Opportunistic mating
The risk of cannibalism becomes greatly reduced when opportunistic mating is practiced.[9] Opportunistic mating has been characterized in numerous orb-weaving spider species, such as Nephila fenestrata, where the male spider waits until the female is feeding or distracted, and then proceeds with copulation; this greatly reduces the chances of cannibalization. This distraction can be facilitated by the male's presentation of nuptial gifts, where they provide a distracting meal for the female in order to prolong copulation and increase paternity.[9]
Altered sexual approach
Multiple methods of sexual approaches have evolved in cannibalistic species as a result of sexual cannibalism.[46] The mechanism by which the male approaches the female is imperative for his survival. If the female is unable to detect his presence, the male is less likely to face cannibalization. This is evident in the mantid species, Tenodera aridifolia, where the male alters his approach utilizing the surrounding windy conditions.

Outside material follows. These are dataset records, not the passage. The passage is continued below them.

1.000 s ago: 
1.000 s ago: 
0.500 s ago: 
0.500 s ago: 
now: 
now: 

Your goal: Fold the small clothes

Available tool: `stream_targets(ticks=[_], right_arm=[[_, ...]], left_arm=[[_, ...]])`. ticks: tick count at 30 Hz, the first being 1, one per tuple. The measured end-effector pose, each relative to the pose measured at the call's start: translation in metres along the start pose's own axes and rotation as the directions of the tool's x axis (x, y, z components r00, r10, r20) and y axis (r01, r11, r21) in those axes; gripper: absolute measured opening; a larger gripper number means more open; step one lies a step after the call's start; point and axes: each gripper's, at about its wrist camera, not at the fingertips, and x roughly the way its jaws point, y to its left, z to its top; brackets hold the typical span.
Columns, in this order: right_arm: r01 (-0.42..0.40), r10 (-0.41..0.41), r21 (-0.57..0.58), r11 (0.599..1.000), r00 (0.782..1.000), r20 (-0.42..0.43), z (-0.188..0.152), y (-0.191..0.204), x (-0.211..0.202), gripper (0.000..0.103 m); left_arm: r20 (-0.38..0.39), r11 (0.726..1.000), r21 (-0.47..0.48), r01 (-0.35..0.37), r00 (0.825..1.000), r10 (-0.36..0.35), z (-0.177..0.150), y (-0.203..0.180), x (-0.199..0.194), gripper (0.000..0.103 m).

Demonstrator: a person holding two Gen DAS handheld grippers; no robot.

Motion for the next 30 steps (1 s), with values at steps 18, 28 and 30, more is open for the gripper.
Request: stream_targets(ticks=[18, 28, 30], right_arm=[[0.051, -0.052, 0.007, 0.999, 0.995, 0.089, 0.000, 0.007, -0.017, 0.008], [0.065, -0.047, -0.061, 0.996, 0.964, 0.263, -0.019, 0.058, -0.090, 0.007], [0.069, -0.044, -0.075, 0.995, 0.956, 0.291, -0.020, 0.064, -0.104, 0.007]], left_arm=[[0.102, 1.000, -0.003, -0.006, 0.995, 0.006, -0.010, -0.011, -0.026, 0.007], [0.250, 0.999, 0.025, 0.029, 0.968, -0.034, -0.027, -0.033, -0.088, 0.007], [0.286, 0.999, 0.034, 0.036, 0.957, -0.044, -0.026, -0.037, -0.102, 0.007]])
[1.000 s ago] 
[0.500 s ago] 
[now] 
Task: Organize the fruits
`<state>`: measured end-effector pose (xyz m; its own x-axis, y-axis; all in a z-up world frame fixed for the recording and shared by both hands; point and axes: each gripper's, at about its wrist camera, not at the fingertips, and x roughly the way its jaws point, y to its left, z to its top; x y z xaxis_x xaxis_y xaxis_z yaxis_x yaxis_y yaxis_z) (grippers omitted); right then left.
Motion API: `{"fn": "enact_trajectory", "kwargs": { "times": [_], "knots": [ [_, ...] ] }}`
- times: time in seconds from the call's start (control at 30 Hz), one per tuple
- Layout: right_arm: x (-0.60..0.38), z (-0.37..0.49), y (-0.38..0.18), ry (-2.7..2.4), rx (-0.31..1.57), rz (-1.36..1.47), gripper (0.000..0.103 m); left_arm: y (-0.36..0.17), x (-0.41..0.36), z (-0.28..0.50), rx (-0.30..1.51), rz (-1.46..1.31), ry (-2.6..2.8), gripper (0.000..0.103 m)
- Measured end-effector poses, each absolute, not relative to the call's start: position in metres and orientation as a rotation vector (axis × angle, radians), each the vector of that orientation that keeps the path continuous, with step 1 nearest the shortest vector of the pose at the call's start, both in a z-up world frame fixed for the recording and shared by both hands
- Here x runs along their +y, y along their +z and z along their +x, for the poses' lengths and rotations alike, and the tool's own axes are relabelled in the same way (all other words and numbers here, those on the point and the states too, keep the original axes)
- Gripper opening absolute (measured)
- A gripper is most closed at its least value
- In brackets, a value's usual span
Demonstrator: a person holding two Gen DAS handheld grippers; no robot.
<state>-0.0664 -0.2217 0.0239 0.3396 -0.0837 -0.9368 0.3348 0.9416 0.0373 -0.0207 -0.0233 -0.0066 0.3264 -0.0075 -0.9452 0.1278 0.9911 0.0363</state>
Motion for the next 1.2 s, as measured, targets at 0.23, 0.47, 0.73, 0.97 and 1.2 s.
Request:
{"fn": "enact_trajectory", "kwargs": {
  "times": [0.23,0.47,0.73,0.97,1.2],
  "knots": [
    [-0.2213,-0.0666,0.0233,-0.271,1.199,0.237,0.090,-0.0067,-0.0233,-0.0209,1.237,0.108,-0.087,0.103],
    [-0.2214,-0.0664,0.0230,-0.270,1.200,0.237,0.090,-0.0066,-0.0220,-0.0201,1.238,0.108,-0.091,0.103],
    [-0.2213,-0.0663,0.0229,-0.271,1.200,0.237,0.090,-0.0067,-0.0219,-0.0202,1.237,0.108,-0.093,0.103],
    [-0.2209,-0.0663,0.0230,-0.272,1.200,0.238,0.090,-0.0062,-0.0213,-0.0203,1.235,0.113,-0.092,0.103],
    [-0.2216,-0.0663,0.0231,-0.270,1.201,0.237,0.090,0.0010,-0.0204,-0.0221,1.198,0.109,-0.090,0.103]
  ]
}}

The male attempts to avoid detection by approaching the female when the wind impairs her ability to hear him.[47] In the praying mantid species, Pseudomantis albofimbrata, the males approach the female either from a "slow mounting from the rear" or a "slow approach from the front" position to remain undetected.[46] The male alters his approach through the utilization of the surrounding windy conditions, and thus the risk of facing cannibalization is reduced.[46]
Mate guarding
Sexual cannibalism has impaired the ability of the orb-weaving spider, N. fenestrata, to perform mate guarding. If a male successfully mates with a female, he then exhibits mate guarding, inhibiting the female from re-mating, thus ensuring his paternity and eliminating sperm competition.[48] Guarding can refer to the blockage of female genital openings to prevent further insertion of a competing male pedipalps, or physical guarding from potential mates. Guarding can decrease female re-mating by fifty percent.[9] Males who experience genital mutilation can sometimes exhibit the "gloves off" hypothesis which states that a male's body weight and his endurance are inversely proportional. Thus when a male's body weight decreases substantially, his endurance increases as a result, allowing him to guard his female mate with increased efficiency.[49]
Mate binding
Mate binding refers to a pre-copulatory courtship behavior where the male deposits silk onto the abdomen of the female while simultaneously massaging her in order to reduce her aggressive behavior. This action allows for initial and subsequent copulatory bouts.[8] While both chemical and tactile cues are important factors for reducing cannibalistic behaviors, the latter functions as a resource to calm the female, exhibited in the orb-weaver spider species, Nephila pilipes.[8] Additional hypotheses suggest that male silk contains pheromones which seduce the female into submission. However, silk deposits are not necessary for successful copulation.[8] The primary factor in successful subsequent copulation lies in the tactile communication between the male and female spider that results in female acceptance of the male.[50] The male mounts the posterior portion of the female's abdomen, while rubbing his spinnerets on her abdomen during his attempt at copulation.[8] Mate binding was not necessary for the initiation of copulation in the golden orb-weaving spider, except when the female was resistant to mating. Subsequent copulatory bouts are imperative for the male's ability to copulate due to prolonged sperm transfer, therefore increasing his probability of paternity.[8]
Courtship displays
Courtship displays in sexually cannibalistic spiders are imperative in order to ensure the female is less aggressive. Additional courtship displays include pre-copulatory dances such as those observed in the Australian redback spider, and vibrant male coloration morphologies which function as female attraction mechanisms, as seen in the peacock spider, Maratus volans.[50] Nuptial gift play a vital role in safe copulation for males in some species. Males present meals to the female to facilitate opportunistic mating while the female is distracted.[9] Subsequent improvements in male adaptive mating success includes web reduction, as seen in the Western black widow, Latrodectus hesperus.[51] Once mating occurs, the males destroy a large portion of the female's web to discourage the female from future mating, thus reducing polyandry, which has been observed in the Australian redback spider, Latrodectus hasselti.[52]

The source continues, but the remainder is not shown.